## Problem details
Take the entries below and reproduce exactly the portion that begins at the line containing "Coordinates below refer" and ends at the line containing "beige lace curtain.", keeping both ends, dropping pictures, and adding nothing else.

※

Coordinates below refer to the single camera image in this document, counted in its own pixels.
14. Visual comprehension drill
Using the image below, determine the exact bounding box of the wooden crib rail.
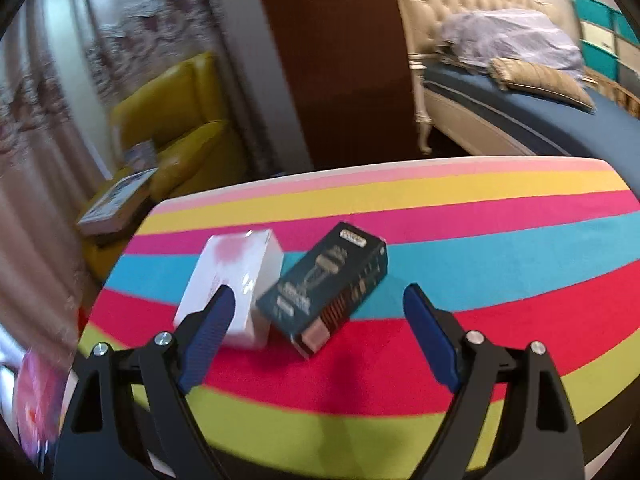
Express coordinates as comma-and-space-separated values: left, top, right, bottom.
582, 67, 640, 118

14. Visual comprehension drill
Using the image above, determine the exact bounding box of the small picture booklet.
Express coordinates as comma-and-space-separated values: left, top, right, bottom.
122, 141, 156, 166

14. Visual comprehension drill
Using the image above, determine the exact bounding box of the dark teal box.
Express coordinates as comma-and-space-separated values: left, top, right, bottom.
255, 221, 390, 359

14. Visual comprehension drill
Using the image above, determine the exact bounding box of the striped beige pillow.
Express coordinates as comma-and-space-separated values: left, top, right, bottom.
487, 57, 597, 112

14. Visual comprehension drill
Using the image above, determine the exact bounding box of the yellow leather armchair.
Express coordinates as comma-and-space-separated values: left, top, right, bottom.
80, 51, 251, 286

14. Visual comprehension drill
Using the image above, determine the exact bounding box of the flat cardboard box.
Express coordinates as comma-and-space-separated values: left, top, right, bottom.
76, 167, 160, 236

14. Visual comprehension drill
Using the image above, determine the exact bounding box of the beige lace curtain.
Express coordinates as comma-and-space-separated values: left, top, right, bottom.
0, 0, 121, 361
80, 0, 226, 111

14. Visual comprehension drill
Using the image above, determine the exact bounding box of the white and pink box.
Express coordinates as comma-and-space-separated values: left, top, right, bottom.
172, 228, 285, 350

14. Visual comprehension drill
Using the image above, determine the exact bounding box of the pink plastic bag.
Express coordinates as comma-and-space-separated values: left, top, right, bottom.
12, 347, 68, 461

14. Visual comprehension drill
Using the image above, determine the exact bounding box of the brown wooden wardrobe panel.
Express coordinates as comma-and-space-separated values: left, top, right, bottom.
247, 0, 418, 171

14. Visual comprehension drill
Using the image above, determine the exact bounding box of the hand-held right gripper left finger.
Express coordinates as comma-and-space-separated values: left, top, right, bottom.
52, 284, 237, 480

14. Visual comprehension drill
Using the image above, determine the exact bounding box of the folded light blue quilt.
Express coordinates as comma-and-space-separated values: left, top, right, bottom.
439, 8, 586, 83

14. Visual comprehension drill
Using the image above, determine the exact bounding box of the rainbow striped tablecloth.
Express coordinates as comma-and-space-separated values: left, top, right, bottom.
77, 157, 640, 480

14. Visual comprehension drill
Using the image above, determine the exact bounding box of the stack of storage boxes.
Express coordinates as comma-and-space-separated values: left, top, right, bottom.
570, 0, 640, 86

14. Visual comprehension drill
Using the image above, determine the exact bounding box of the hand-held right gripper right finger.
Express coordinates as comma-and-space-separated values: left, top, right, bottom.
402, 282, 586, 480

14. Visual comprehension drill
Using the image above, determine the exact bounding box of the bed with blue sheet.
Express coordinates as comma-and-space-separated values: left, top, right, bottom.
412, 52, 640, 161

※

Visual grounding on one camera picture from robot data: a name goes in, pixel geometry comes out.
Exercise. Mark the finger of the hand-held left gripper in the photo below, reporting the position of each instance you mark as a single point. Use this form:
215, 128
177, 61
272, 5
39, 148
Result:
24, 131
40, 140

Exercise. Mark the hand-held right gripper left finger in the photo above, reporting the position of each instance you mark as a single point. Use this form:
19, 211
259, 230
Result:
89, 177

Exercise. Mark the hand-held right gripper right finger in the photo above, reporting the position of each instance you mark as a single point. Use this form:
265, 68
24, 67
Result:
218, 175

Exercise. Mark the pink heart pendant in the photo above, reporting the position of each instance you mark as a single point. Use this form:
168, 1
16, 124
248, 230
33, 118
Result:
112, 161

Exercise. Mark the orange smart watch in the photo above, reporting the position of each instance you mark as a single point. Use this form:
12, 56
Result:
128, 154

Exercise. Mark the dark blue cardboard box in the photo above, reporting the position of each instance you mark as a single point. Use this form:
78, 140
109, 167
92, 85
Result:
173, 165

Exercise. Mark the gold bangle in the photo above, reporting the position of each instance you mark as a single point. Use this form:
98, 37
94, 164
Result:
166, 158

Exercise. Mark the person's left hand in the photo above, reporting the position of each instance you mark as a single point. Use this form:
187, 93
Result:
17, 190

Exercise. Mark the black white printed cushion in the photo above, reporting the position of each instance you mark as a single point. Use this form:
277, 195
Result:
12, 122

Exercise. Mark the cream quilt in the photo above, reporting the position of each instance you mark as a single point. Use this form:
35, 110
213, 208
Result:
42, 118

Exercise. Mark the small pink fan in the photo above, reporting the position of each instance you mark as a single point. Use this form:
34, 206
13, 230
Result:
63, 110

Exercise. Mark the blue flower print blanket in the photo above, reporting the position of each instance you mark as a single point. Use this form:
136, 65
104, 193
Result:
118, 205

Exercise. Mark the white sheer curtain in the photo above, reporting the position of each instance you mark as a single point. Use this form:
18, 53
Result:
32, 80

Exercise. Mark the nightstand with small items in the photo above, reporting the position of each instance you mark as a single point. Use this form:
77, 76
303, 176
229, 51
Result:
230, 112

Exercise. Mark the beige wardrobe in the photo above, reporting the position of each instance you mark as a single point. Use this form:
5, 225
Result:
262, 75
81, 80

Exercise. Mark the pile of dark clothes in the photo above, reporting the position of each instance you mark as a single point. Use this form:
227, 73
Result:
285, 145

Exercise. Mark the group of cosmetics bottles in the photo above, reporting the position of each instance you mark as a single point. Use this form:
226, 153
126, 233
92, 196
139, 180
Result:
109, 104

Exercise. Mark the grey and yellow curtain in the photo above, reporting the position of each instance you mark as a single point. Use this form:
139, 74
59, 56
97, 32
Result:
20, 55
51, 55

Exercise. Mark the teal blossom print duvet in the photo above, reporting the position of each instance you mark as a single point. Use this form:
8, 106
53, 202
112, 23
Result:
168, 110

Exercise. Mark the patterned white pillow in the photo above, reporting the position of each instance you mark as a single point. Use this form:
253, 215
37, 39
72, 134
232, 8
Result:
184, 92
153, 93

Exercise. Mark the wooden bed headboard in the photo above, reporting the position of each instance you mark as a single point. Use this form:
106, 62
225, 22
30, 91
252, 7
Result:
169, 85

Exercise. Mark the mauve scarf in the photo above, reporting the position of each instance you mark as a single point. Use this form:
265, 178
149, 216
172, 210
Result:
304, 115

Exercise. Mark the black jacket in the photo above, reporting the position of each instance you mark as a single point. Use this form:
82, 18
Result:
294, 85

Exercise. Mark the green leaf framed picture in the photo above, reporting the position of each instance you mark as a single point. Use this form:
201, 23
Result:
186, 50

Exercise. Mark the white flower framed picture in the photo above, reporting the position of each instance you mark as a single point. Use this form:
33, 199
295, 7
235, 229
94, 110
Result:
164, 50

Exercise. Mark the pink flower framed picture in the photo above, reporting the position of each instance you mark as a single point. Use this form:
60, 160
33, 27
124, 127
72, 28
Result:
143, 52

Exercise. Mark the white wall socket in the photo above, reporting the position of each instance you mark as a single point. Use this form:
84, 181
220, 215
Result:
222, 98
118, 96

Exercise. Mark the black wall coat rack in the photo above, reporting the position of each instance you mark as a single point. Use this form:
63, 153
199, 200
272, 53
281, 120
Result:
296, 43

※

## Solution for this problem
Coordinates below refer to the single camera image in this document, counted in its own pixels.
14. Visual comprehension drill
Using the image below, determine the exact bounding box of the wooden crib rail.
Express coordinates as comma-and-space-separated values: left, top, right, bottom.
582, 67, 640, 118

14. Visual comprehension drill
Using the image above, determine the exact bounding box of the small picture booklet.
Express coordinates as comma-and-space-separated values: left, top, right, bottom.
122, 141, 156, 166

14. Visual comprehension drill
Using the image above, determine the exact bounding box of the dark teal box.
Express coordinates as comma-and-space-separated values: left, top, right, bottom.
255, 221, 390, 359

14. Visual comprehension drill
Using the image above, determine the exact bounding box of the striped beige pillow.
Express coordinates as comma-and-space-separated values: left, top, right, bottom.
487, 57, 597, 112

14. Visual comprehension drill
Using the image above, determine the exact bounding box of the yellow leather armchair.
Express coordinates as comma-and-space-separated values: left, top, right, bottom.
80, 51, 251, 286

14. Visual comprehension drill
Using the image above, determine the exact bounding box of the flat cardboard box.
Express coordinates as comma-and-space-separated values: left, top, right, bottom.
76, 167, 160, 236

14. Visual comprehension drill
Using the image above, determine the exact bounding box of the beige lace curtain.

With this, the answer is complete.